* **WHAT THE EXERCISE ASKS**
Reproduce the records below exactly as they appear.

Items from a data source:

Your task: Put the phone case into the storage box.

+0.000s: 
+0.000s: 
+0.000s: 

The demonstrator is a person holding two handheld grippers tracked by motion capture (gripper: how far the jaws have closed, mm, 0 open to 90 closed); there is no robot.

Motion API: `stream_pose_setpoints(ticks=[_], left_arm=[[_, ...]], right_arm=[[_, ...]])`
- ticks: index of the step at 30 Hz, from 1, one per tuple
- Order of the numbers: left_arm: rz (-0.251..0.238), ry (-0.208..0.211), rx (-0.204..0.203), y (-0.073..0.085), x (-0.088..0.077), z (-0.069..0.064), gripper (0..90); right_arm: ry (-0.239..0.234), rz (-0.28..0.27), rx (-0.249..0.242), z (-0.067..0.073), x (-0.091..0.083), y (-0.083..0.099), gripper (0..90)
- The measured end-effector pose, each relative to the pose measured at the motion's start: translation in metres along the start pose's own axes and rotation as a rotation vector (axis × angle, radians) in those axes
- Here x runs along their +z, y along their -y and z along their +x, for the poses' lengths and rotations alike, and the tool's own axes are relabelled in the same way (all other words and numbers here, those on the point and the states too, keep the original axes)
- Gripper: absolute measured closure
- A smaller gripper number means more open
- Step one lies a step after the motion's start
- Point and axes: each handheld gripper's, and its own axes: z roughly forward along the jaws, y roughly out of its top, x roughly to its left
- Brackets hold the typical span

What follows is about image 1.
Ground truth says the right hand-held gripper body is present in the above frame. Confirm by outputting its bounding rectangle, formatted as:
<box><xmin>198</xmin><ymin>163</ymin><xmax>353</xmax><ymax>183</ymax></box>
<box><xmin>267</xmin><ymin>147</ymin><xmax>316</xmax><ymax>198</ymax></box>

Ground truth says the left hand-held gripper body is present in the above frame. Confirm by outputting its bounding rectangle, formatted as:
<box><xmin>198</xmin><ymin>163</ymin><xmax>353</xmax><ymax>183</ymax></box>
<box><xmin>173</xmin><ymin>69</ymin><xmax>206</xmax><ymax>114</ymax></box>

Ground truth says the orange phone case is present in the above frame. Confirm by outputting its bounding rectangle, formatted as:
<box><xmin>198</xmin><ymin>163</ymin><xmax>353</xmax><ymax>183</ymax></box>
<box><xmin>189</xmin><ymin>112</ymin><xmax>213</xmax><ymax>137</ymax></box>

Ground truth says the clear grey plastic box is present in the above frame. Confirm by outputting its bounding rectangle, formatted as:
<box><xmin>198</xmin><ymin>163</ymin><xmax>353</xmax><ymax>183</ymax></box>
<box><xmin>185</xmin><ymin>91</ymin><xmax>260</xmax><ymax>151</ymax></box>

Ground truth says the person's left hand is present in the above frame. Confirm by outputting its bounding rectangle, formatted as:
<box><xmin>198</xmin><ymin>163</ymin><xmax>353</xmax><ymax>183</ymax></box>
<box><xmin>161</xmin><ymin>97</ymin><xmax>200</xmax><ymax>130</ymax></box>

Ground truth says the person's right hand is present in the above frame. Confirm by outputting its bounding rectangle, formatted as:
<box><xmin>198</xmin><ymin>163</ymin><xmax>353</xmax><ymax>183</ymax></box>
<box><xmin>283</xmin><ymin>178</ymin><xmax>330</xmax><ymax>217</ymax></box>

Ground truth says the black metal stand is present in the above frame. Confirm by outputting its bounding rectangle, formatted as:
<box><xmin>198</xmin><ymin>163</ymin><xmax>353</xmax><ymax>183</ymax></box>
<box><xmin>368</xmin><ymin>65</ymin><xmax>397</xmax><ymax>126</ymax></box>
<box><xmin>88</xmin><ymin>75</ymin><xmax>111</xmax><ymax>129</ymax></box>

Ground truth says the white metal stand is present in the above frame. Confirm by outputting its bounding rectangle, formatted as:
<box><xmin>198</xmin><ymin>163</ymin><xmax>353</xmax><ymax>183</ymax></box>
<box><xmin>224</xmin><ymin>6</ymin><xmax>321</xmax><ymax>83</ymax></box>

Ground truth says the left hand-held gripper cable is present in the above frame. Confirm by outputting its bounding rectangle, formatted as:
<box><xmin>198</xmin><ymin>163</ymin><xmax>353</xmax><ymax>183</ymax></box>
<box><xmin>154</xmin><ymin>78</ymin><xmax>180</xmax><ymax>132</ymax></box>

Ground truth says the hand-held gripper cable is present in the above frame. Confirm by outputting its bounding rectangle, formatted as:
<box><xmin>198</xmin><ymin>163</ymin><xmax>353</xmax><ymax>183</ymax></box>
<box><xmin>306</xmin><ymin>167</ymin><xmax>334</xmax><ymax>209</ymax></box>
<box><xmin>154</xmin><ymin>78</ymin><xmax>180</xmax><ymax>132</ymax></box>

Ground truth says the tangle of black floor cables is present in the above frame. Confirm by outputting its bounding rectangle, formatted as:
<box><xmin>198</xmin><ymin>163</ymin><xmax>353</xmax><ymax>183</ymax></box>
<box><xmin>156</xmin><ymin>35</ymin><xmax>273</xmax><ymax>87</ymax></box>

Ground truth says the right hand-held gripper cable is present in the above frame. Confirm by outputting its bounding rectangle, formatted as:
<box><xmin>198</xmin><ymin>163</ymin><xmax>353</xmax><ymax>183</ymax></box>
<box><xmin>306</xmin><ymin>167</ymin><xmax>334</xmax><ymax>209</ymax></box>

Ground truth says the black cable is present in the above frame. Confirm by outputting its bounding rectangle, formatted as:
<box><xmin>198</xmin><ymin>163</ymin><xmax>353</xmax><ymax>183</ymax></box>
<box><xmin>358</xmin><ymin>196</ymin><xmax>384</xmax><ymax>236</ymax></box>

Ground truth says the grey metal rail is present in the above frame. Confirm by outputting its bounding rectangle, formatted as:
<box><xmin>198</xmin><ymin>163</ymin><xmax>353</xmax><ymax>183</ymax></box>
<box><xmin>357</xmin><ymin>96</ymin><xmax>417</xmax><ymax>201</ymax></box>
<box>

* **YOUR RESPONSE**
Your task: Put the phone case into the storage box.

+0.000s: 
+0.000s: 
+0.000s: 

The demonstrator is a person holding two handheld grippers tracked by motion capture (gripper: how far the jaws have closed, mm, 0 open to 90 closed); there is no robot.

Motion API: `stream_pose_setpoints(ticks=[_], left_arm=[[_, ...]], right_arm=[[_, ...]])`
- ticks: index of the step at 30 Hz, from 1, one per tuple
- Order of the numbers: left_arm: rz (-0.251..0.238), ry (-0.208..0.211), rx (-0.204..0.203), y (-0.073..0.085), x (-0.088..0.077), z (-0.069..0.064), gripper (0..90); right_arm: ry (-0.239..0.234), rz (-0.28..0.27), rx (-0.249..0.242), z (-0.067..0.073), x (-0.091..0.083), y (-0.083..0.099), gripper (0..90)
- The measured end-effector pose, each relative to the pose measured at the motion's start: translation in metres along the start pose's own axes and rotation as a rotation vector (axis × angle, radians) in those axes
- Here x runs along their +z, y along their -y and z along their +x, for the poses' lengths and rotations alike, and the tool's own axes are relabelled in the same way (all other words and numbers here, those on the point and the states too, keep the original axes)
- Gripper: absolute measured closure
- A smaller gripper number means more open
- Step one lies a step after the motion's start
- Point and axes: each handheld gripper's, and its own axes: z roughly forward along the jaws, y roughly out of its top, x roughly to its left
- Brackets hold the typical span

What follows is about image 1.
Ground truth says the right hand-held gripper body is present in the above frame. Confirm by outputting its bounding rectangle, formatted as:
<box><xmin>198</xmin><ymin>163</ymin><xmax>353</xmax><ymax>183</ymax></box>
<box><xmin>267</xmin><ymin>147</ymin><xmax>316</xmax><ymax>198</ymax></box>

Ground truth says the left hand-held gripper body is present in the above frame. Confirm by outputting its bounding rectangle, formatted as:
<box><xmin>198</xmin><ymin>163</ymin><xmax>353</xmax><ymax>183</ymax></box>
<box><xmin>173</xmin><ymin>69</ymin><xmax>206</xmax><ymax>114</ymax></box>

Ground truth says the orange phone case is present in the above frame. Confirm by outputting its bounding rectangle, formatted as:
<box><xmin>198</xmin><ymin>163</ymin><xmax>353</xmax><ymax>183</ymax></box>
<box><xmin>189</xmin><ymin>112</ymin><xmax>213</xmax><ymax>137</ymax></box>

Ground truth says the clear grey plastic box is present in the above frame. Confirm by outputting its bounding rectangle, formatted as:
<box><xmin>198</xmin><ymin>163</ymin><xmax>353</xmax><ymax>183</ymax></box>
<box><xmin>185</xmin><ymin>91</ymin><xmax>260</xmax><ymax>151</ymax></box>

Ground truth says the person's left hand is present in the above frame. Confirm by outputting its bounding rectangle, formatted as:
<box><xmin>198</xmin><ymin>163</ymin><xmax>353</xmax><ymax>183</ymax></box>
<box><xmin>161</xmin><ymin>97</ymin><xmax>200</xmax><ymax>130</ymax></box>

Ground truth says the person's right hand is present in the above frame. Confirm by outputting its bounding rectangle, formatted as:
<box><xmin>198</xmin><ymin>163</ymin><xmax>353</xmax><ymax>183</ymax></box>
<box><xmin>283</xmin><ymin>178</ymin><xmax>330</xmax><ymax>217</ymax></box>

Ground truth says the black metal stand is present in the above frame. Confirm by outputting its bounding rectangle, formatted as:
<box><xmin>198</xmin><ymin>163</ymin><xmax>353</xmax><ymax>183</ymax></box>
<box><xmin>368</xmin><ymin>65</ymin><xmax>397</xmax><ymax>126</ymax></box>
<box><xmin>88</xmin><ymin>75</ymin><xmax>111</xmax><ymax>129</ymax></box>

Ground truth says the white metal stand is present in the above frame. Confirm by outputting its bounding rectangle, formatted as:
<box><xmin>198</xmin><ymin>163</ymin><xmax>353</xmax><ymax>183</ymax></box>
<box><xmin>224</xmin><ymin>6</ymin><xmax>321</xmax><ymax>83</ymax></box>

Ground truth says the left hand-held gripper cable is present in the above frame. Confirm by outputting its bounding rectangle, formatted as:
<box><xmin>198</xmin><ymin>163</ymin><xmax>353</xmax><ymax>183</ymax></box>
<box><xmin>154</xmin><ymin>78</ymin><xmax>180</xmax><ymax>132</ymax></box>

Ground truth says the hand-held gripper cable is present in the above frame. Confirm by outputting its bounding rectangle, formatted as:
<box><xmin>198</xmin><ymin>163</ymin><xmax>353</xmax><ymax>183</ymax></box>
<box><xmin>306</xmin><ymin>167</ymin><xmax>334</xmax><ymax>209</ymax></box>
<box><xmin>154</xmin><ymin>78</ymin><xmax>180</xmax><ymax>132</ymax></box>

Ground truth says the tangle of black floor cables is present in the above frame. Confirm by outputting its bounding rectangle, formatted as:
<box><xmin>198</xmin><ymin>163</ymin><xmax>353</xmax><ymax>183</ymax></box>
<box><xmin>156</xmin><ymin>35</ymin><xmax>273</xmax><ymax>87</ymax></box>

Ground truth says the right hand-held gripper cable is present in the above frame. Confirm by outputting its bounding rectangle, formatted as:
<box><xmin>198</xmin><ymin>163</ymin><xmax>353</xmax><ymax>183</ymax></box>
<box><xmin>306</xmin><ymin>167</ymin><xmax>334</xmax><ymax>209</ymax></box>

Ground truth says the black cable is present in the above frame. Confirm by outputting its bounding rectangle, formatted as:
<box><xmin>198</xmin><ymin>163</ymin><xmax>353</xmax><ymax>183</ymax></box>
<box><xmin>358</xmin><ymin>196</ymin><xmax>384</xmax><ymax>236</ymax></box>

Ground truth says the grey metal rail is present in the above frame. Confirm by outputting its bounding rectangle, formatted as:
<box><xmin>198</xmin><ymin>163</ymin><xmax>353</xmax><ymax>183</ymax></box>
<box><xmin>357</xmin><ymin>96</ymin><xmax>417</xmax><ymax>201</ymax></box>
<box>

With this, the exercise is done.